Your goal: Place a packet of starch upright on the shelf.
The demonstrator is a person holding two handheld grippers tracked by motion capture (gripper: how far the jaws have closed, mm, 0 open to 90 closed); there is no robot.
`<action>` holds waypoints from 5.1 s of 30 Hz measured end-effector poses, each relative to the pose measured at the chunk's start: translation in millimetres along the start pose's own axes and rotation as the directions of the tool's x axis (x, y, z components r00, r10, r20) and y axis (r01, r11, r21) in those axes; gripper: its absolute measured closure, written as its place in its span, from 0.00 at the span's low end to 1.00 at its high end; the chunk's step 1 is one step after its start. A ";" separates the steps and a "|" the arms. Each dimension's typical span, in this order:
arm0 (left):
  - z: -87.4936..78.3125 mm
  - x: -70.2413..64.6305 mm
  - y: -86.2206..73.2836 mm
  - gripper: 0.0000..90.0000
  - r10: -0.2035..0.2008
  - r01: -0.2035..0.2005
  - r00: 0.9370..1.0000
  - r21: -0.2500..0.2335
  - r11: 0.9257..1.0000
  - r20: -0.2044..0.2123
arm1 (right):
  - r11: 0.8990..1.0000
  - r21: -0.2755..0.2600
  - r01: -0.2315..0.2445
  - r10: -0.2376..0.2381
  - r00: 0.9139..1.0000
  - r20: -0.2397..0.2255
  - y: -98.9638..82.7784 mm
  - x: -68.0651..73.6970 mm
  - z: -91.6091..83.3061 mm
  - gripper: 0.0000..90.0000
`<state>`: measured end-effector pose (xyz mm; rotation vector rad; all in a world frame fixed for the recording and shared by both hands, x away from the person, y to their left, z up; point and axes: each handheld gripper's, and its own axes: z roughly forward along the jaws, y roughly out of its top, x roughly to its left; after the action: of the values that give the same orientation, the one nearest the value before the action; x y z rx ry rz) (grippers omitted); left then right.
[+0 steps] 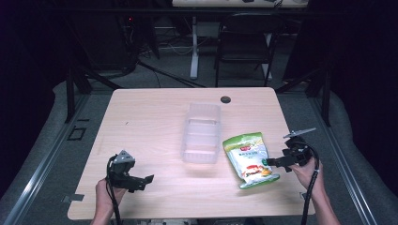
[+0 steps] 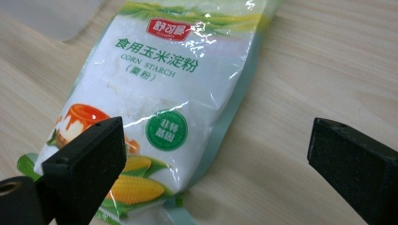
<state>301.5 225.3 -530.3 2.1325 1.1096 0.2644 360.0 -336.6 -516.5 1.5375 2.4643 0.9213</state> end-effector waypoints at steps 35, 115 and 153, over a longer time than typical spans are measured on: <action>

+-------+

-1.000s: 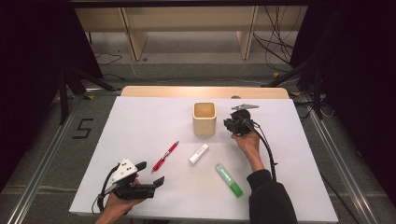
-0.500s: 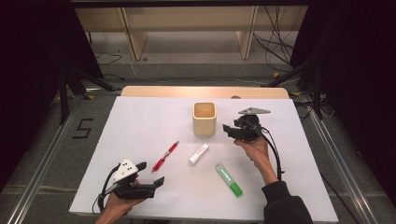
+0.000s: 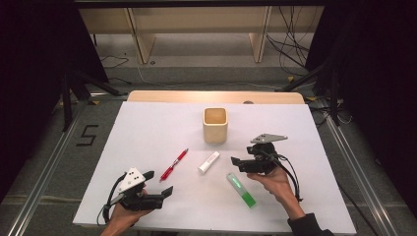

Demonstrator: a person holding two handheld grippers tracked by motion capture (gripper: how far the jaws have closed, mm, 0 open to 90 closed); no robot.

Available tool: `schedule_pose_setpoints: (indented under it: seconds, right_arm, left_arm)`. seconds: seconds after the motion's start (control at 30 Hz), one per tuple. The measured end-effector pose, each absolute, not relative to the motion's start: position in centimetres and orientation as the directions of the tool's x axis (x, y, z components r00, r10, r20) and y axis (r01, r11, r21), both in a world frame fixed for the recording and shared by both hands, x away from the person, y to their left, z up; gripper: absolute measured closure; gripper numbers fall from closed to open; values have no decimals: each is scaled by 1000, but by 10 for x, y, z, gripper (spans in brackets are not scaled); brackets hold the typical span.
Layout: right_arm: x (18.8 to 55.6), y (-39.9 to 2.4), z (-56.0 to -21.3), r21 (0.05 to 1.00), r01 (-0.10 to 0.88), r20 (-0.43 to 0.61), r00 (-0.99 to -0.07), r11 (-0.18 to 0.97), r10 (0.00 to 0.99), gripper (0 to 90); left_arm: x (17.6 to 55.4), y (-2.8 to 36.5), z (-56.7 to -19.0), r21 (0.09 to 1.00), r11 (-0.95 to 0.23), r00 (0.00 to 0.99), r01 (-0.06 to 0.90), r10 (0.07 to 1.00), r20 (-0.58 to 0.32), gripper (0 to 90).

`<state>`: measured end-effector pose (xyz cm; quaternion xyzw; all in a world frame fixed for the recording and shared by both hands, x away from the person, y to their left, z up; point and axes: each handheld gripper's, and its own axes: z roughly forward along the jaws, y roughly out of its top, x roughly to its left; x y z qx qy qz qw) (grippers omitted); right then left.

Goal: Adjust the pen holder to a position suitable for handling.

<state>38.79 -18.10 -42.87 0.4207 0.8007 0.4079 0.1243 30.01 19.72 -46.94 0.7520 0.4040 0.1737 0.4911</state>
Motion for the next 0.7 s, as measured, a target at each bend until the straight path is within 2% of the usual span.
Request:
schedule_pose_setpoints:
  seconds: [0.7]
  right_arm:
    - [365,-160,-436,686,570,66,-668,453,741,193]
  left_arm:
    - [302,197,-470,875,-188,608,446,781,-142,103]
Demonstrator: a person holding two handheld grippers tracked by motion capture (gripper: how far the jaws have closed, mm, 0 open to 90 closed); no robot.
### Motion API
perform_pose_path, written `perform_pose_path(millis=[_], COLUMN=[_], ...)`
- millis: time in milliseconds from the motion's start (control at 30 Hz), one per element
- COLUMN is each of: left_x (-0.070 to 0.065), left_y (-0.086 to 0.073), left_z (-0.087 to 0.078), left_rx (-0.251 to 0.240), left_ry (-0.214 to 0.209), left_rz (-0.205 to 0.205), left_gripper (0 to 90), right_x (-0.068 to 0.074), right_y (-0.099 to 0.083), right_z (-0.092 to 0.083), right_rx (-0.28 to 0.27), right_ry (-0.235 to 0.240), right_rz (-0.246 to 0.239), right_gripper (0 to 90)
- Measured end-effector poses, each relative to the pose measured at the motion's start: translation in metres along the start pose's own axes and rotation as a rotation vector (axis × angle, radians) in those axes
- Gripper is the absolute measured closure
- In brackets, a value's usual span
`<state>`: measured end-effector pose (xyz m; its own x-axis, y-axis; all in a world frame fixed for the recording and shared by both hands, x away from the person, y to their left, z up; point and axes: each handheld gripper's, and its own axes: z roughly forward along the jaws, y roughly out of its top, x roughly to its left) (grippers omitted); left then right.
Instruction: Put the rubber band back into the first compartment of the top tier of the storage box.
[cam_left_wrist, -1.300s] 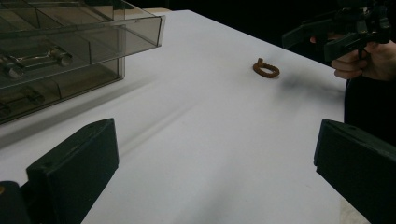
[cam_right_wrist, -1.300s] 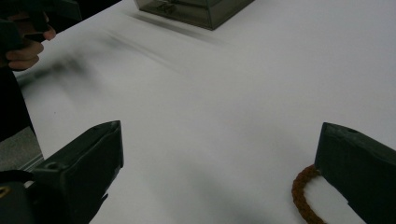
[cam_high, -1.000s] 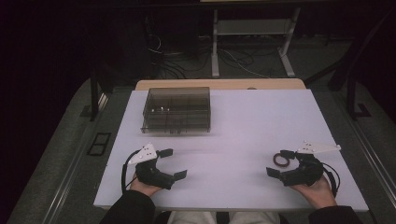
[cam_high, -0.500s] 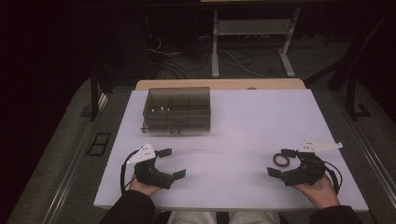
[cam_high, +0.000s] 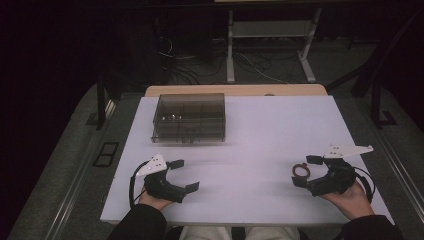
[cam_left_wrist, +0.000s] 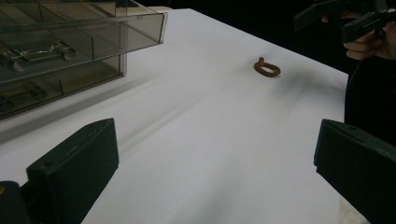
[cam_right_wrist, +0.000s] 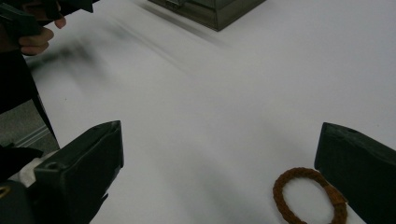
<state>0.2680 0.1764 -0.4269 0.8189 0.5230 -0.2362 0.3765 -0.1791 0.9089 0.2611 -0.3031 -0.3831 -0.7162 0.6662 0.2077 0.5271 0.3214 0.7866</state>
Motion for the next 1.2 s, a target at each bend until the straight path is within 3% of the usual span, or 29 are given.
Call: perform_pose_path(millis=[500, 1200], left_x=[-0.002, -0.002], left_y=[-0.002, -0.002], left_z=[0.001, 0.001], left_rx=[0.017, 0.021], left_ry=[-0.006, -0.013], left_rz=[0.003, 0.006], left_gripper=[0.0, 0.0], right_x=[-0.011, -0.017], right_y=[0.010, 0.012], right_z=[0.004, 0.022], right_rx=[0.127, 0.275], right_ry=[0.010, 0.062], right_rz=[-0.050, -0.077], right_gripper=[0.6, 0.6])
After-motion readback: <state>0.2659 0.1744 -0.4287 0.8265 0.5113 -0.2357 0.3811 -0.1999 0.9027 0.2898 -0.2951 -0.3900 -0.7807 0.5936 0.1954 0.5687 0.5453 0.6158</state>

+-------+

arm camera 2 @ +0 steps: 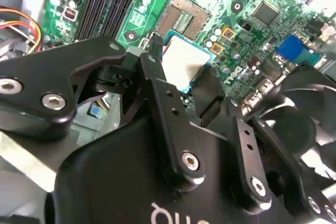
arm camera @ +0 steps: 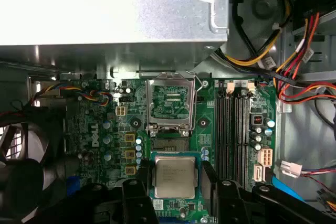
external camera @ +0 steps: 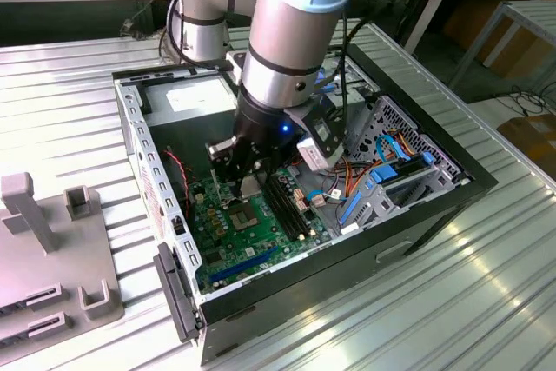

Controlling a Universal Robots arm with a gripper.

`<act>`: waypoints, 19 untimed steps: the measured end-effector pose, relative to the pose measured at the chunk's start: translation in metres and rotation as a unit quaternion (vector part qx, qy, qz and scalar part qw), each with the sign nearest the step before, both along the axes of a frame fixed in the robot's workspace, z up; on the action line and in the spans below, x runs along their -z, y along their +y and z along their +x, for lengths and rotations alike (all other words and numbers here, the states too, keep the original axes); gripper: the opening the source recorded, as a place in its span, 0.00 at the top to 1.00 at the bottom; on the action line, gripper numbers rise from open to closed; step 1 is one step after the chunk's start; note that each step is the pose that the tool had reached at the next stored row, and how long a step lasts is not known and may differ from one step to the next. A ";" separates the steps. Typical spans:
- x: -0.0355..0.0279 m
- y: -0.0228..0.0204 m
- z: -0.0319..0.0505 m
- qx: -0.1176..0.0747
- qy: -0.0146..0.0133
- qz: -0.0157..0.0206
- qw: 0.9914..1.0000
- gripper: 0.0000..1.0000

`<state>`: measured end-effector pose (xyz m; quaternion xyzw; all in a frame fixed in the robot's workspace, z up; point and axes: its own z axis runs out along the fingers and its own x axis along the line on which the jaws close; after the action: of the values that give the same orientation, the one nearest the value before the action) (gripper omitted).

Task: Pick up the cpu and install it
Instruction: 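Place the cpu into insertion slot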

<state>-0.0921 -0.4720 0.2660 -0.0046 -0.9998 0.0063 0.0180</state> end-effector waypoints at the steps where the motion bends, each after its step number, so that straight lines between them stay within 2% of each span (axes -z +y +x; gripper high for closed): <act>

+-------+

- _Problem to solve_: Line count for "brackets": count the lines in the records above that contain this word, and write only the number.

- _Response_: 2